不法投棄(2)エリザベス
洗濯機、冷蔵庫、家具、ゴルフバッグ、姿見、スーツケース、ベッド。
「色々あるなあ」
不法投棄の写真を見て僕が言うと、直も呆れた声で言う。
「捨てに来るのも大変そうだよねえ」
町田 直、幼稚園からの親友だ。要領が良くて人懐っこく、脅威の人脈を持っている。高1の夏以降、直も、霊が見え、会話ができる体質になったので本当に心強い。だがその前から、僕の事情にも精通し、いつも無条件で助けてくれた大切な相棒だ。霊能師としては、祓えないが、屈指の札使いであり、インコ使いであり、共に亜神体質になった。そして、警察官僚でもある。
「大型や家電製品は処分にもお金がいるからね。
ここは完全な住宅街の真ん中で、いくら処分しても捨てに来るし、警官を張り込ませて注意もさせたらしいけど、その時だけで効果はなかったらしい」
徳川一行。飄々として少々変わってはいるが、警察庁キャリアで警視長。なかなかやり手で、必要とあらば冷酷な判断も下す。陰陽課の生みの親兼責任者で、兄の上司になった時からよくウチにも遊びに来ていたのだが、すっかり、兄とは元上司と部下というより、友人という感じになっている。
「困ったもんですねえ」
「全くだ」
「ところが、今年に入ってから事情が変わった。捨てたものが、戻って来るそうだ」
徳川さんが言って、僕と直はしばし考えた。
「それは何件もあるんですか?」
「届け出されているのだけで2件だが、ほかにもいるかも知れないね」
そう言って、氏名と住所の書かれたメモを渡された。
不法投棄は犯罪なので、届けるのをためらった人もいるだろう。
「わかりました。
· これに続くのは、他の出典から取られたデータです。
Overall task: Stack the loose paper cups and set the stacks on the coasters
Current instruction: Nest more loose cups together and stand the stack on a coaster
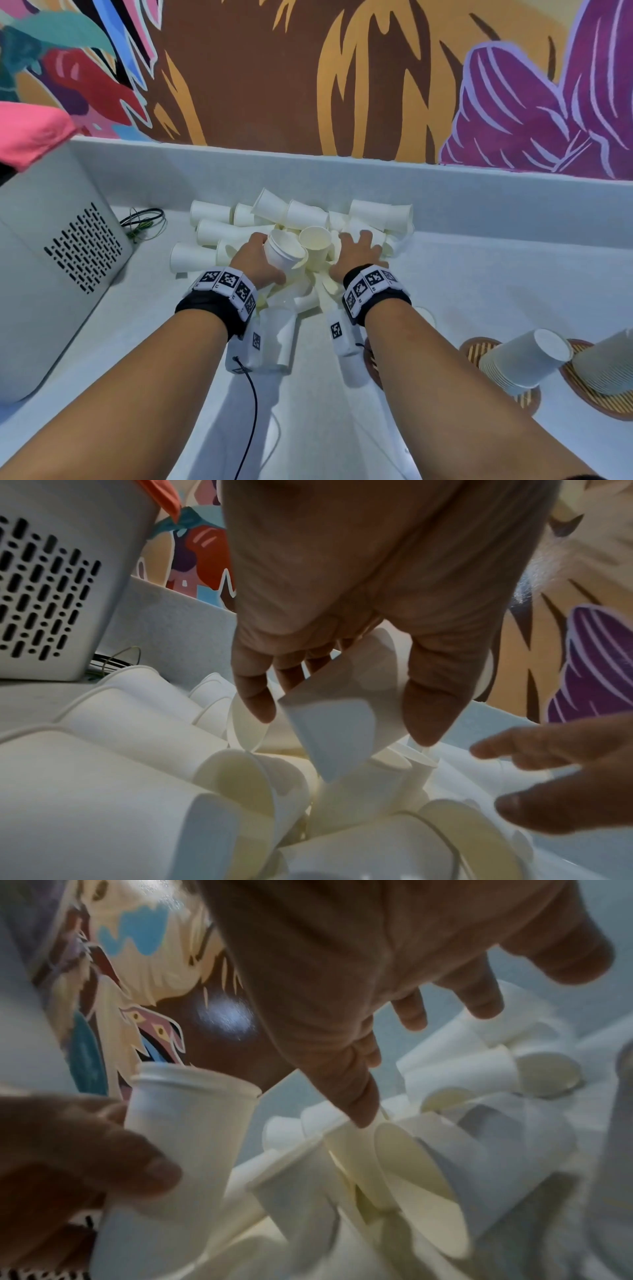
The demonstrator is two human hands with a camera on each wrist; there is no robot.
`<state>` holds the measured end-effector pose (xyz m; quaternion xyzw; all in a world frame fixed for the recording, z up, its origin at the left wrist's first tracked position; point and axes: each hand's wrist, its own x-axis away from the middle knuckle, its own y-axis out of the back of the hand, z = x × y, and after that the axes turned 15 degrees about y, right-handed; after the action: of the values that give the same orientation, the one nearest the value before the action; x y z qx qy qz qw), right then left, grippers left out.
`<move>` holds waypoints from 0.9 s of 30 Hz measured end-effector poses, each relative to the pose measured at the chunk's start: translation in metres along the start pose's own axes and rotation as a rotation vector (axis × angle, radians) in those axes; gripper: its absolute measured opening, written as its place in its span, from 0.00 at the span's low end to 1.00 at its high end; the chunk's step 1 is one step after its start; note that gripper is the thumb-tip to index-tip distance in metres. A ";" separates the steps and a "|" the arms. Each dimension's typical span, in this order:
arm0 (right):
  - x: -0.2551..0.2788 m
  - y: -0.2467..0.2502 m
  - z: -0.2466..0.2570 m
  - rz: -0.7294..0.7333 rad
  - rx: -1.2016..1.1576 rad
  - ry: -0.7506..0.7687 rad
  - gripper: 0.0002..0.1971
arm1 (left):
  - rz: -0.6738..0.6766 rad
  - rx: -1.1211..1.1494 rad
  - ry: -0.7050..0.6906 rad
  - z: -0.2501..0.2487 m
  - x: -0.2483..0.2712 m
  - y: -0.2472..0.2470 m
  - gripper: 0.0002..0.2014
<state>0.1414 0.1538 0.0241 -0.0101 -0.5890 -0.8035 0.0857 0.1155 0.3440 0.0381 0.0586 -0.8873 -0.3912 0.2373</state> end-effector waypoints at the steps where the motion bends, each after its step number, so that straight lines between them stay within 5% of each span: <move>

調査します」
僕と直は、メモの人物に当たる事にした。
まず最初は、同棲を始めたばかりの男女だった。
洗濯機や冷蔵庫やテレビがダブり、邪魔になったので、捨てに行ったという。
ところが翌朝、出勤しようとしたらアパートのドアが開かず、イタズラされたと思って警察に電話をして派出所から警察官が駆け付けてみると、捨てたはずの冷蔵庫、洗濯機、テレビ、衣装ケースなどがドアの前に置かれていたのだという。
2件目は一人暮らしの男で、インテリア代わりに置いていたマネキン人形を捨てたら、翌朝ドアの前に戻って来ていたという。
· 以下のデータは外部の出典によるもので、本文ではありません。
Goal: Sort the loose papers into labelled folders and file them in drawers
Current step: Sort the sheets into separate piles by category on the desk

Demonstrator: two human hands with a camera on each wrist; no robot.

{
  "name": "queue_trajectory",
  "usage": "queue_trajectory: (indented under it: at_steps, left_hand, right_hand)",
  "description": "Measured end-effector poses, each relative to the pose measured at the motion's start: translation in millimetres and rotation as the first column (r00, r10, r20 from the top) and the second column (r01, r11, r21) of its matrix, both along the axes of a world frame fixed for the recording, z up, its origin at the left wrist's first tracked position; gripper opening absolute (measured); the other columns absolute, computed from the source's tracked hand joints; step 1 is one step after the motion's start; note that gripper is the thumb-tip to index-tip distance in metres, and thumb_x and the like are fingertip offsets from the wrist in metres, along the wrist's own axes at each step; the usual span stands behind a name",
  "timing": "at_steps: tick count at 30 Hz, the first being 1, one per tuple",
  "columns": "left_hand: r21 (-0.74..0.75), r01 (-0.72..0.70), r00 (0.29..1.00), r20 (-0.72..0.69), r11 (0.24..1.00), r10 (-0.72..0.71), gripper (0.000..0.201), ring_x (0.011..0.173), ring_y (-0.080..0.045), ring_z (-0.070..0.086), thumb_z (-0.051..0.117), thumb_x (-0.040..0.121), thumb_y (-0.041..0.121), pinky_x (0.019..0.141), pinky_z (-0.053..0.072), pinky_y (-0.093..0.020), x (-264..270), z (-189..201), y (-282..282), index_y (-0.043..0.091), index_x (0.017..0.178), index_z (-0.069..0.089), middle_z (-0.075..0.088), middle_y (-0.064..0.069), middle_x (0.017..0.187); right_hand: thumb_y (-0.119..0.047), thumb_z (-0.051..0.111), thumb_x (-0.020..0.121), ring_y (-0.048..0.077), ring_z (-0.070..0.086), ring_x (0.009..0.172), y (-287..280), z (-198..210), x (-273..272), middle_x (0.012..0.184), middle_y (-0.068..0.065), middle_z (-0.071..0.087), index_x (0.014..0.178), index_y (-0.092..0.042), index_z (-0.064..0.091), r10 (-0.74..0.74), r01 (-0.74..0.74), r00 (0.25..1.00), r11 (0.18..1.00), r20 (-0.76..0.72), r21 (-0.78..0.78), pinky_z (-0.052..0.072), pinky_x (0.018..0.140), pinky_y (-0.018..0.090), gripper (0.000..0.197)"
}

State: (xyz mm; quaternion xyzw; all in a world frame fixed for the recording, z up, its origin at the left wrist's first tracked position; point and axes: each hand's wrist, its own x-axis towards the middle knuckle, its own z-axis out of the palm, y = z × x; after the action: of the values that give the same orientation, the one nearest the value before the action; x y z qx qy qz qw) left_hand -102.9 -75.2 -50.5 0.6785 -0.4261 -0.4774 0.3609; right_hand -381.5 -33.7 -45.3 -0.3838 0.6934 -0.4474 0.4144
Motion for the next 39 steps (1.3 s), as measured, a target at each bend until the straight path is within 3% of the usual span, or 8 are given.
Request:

「マネキンをどんな風にインテリア代わりにしてたんだろうな」
「気になるねえ」
「へたな置き方をしたら、夜、泥棒と見間違えたりしてな」
「幽霊と間違えるのもありそうだよねえ」
僕と直はなんだかんだ言いながら、まずはその「ゴミ」を視に行った。
取り立てて変わった所は無い。冷蔵庫にも洗濯機にもテレビにも何か憑いている様子はなく、衣装ケースにも中の古着にも、憑いてはいない。
ただのゴミだ。
マネキン人形の方にも、何も無い。衣料品コーナーにあるような女性型のもので、斜めの方へ顔を向けて立っていた。
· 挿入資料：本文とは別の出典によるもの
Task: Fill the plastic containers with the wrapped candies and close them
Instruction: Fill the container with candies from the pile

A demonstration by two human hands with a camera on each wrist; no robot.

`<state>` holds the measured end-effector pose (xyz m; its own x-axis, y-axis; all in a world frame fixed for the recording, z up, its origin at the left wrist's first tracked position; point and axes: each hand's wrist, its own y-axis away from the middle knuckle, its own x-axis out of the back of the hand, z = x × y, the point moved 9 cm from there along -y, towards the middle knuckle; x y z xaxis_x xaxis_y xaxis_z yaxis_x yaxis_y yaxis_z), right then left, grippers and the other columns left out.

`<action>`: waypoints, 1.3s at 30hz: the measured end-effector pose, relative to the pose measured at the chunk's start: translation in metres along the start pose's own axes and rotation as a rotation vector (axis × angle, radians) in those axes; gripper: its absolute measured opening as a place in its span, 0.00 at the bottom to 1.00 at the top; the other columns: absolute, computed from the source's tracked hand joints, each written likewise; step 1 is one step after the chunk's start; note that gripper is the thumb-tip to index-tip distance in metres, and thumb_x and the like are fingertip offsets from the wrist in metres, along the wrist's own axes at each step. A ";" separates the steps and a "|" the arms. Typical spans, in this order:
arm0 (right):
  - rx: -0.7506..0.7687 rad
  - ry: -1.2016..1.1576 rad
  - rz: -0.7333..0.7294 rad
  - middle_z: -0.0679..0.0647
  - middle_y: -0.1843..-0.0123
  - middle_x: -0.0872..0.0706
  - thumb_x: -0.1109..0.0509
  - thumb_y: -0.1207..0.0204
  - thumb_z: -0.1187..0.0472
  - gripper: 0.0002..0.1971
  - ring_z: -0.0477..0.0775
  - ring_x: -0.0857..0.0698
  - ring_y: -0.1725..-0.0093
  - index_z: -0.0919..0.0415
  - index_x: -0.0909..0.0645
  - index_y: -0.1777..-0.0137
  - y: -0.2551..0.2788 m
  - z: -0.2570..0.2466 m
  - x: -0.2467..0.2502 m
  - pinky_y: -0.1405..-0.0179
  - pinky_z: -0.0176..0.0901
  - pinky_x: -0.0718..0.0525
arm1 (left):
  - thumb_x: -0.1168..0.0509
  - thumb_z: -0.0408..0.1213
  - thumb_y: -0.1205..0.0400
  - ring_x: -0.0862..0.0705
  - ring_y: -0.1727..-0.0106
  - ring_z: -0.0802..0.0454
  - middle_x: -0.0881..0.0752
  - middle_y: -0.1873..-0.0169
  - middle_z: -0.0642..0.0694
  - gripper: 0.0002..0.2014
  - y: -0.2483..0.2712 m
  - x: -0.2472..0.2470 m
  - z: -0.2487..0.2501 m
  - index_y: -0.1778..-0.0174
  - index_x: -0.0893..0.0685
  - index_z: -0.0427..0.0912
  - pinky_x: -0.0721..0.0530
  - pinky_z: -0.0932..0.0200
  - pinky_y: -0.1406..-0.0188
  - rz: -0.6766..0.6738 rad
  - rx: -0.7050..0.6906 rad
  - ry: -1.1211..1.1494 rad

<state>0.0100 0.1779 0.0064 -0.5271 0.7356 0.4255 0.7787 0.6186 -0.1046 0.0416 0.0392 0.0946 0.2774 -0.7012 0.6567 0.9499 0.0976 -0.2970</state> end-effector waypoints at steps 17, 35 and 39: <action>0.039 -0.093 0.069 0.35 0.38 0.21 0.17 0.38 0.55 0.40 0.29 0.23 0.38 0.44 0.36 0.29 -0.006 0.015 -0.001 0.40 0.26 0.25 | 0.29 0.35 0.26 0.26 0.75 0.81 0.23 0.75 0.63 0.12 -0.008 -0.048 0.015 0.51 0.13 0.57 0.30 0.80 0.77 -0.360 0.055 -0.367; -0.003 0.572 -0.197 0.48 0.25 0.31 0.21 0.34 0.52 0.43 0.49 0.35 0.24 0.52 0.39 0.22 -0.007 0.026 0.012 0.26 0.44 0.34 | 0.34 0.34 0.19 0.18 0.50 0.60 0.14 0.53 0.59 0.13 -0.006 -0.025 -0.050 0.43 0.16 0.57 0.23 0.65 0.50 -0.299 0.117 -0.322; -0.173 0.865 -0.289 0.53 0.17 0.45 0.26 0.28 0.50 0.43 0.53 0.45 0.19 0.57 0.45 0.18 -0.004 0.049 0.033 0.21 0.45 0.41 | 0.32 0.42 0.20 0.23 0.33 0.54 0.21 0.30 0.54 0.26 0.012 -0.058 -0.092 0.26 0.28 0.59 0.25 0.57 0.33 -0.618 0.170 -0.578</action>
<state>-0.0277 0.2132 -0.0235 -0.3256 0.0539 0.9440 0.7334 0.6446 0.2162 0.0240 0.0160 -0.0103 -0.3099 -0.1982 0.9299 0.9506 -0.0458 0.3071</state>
「どこからこんなの買って来たんだろうな。ネットとか?」
「ネットで買えないものはないんじゃないかねえ、昨今は」
僕と直がそう言うと、ビクビクしていた係の警察官が、安心したような顔をした。
「ネットで買ったと言ってました。それで、秘書のエリザベスと呼んで、コートやカバンや帽子をかけていたそうです」
「エリザベス?」
「秘書!」
僕と直が思わず訊き返すと、その警察官は苦笑した。
「仕事の無い探偵が、事務所にマネキンを置いてコートやサングラスをかけて、秘書と呼んでいるドラマがあるんです。海外のものですけど」
「それを真似たのか」
3人で、何とも言えない目で「エリザベス」を見た。
しかしエリザベスは澄まして何も言わない。
「無口でクールな秘書だねえ」
「不当解雇で怒ってるのかも知れないぞ」
僕と直の軽口に、警察官はプッと吹き出した。